◆ **Work required**
If a line in the listing below contains the word "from", count it, then please give only the number of such lines.

══════

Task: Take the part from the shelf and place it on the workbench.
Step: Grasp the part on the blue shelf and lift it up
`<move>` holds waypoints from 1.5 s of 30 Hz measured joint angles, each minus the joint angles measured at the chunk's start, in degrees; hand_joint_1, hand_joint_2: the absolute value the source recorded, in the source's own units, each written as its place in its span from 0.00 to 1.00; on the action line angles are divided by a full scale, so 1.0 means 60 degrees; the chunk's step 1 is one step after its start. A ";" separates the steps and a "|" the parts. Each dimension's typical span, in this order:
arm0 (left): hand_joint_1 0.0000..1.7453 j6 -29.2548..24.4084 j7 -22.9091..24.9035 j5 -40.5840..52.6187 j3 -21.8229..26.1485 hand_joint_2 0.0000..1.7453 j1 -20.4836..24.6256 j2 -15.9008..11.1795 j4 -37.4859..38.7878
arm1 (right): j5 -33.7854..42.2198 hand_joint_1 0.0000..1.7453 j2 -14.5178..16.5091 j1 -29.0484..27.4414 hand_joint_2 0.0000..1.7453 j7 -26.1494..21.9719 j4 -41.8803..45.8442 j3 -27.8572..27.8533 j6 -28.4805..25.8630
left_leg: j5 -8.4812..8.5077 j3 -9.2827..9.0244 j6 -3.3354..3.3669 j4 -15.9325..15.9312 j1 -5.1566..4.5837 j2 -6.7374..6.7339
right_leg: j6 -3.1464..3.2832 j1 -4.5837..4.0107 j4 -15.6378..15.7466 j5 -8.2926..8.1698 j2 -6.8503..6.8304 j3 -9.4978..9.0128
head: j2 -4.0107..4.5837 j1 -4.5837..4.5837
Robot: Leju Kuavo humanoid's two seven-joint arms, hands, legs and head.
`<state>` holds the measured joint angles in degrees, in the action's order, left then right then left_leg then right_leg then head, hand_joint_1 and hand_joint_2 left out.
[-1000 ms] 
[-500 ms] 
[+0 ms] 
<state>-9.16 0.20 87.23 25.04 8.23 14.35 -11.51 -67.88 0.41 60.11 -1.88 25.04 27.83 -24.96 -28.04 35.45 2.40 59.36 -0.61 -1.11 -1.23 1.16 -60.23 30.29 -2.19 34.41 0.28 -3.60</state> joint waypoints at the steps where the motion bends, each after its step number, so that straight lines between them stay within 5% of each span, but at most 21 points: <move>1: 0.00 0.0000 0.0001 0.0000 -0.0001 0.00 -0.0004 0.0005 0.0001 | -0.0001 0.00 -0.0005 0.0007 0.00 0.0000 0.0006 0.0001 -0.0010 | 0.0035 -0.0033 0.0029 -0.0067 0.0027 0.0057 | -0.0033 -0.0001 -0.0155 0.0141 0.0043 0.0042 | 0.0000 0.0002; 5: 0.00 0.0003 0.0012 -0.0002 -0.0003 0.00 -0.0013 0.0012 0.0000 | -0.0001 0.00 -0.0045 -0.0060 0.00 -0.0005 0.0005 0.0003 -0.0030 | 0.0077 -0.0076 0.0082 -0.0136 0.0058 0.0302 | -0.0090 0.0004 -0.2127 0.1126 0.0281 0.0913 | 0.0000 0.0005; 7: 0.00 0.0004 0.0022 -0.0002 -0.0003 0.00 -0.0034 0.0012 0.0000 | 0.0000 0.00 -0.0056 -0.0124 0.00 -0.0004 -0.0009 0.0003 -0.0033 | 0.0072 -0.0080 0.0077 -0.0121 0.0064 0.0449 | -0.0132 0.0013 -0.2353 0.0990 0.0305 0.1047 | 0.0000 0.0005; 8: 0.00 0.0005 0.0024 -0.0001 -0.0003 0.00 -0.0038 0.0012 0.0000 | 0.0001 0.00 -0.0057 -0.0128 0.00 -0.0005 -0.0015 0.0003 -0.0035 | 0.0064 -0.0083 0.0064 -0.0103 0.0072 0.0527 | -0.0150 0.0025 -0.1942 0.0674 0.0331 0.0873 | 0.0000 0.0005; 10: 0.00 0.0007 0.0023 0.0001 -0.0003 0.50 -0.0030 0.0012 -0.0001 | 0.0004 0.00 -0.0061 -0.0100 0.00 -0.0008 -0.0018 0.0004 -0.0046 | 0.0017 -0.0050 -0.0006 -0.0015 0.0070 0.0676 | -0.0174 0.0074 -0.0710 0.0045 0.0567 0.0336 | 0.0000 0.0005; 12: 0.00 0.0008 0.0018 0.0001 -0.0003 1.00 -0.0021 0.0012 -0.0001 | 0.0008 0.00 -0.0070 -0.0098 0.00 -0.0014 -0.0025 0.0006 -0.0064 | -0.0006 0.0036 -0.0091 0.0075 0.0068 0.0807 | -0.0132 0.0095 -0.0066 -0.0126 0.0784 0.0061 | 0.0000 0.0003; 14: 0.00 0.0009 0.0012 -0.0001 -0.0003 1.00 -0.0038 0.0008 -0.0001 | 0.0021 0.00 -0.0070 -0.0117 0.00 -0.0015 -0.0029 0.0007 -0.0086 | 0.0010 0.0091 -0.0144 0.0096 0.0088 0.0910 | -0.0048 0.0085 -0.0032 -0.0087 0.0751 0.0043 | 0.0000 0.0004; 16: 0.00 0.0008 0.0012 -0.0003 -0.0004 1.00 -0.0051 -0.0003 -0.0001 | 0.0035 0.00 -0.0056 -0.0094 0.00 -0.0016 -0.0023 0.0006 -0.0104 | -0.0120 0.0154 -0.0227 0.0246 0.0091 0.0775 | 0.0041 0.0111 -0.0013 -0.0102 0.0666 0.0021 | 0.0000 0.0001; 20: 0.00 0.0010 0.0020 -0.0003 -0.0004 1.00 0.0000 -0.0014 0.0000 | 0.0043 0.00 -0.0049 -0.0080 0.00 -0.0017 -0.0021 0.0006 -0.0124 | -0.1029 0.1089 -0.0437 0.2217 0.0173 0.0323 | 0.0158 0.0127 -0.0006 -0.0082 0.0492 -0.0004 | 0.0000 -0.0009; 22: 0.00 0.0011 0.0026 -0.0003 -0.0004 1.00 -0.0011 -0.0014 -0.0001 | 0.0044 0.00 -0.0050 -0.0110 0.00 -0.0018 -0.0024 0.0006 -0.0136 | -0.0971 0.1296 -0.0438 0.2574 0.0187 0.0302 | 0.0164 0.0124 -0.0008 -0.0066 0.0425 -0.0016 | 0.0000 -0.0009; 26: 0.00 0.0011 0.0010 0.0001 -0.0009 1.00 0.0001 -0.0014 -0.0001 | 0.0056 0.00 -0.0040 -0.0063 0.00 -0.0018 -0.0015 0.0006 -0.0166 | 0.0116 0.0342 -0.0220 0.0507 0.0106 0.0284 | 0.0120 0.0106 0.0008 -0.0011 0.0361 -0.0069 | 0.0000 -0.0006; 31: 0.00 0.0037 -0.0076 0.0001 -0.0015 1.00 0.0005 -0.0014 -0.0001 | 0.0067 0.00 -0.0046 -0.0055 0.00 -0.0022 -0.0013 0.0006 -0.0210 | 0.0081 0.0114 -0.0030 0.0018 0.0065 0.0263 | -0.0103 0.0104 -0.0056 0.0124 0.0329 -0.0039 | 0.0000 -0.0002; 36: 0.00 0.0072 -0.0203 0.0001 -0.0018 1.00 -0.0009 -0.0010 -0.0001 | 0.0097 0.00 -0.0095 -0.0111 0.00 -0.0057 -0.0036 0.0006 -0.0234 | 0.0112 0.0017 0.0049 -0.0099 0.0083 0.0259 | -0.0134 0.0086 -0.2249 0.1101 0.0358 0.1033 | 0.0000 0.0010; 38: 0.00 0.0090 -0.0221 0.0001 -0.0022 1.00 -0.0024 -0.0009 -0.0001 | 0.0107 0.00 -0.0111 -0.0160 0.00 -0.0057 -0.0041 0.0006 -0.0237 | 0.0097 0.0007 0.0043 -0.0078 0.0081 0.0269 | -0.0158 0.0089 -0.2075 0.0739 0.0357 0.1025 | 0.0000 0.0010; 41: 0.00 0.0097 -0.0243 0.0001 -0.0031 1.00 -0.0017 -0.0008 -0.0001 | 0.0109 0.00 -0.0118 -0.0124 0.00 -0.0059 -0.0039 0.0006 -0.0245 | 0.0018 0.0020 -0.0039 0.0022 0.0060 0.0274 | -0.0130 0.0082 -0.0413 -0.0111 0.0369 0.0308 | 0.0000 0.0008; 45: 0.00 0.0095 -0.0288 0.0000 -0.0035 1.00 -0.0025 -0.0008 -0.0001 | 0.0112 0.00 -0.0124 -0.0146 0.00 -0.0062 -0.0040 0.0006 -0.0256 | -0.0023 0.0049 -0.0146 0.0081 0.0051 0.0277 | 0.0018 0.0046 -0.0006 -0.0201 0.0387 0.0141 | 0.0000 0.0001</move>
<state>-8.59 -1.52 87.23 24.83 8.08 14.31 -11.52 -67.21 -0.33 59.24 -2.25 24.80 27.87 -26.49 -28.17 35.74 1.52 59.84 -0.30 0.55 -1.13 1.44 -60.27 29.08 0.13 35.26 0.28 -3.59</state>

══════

◆ **Task solution**
2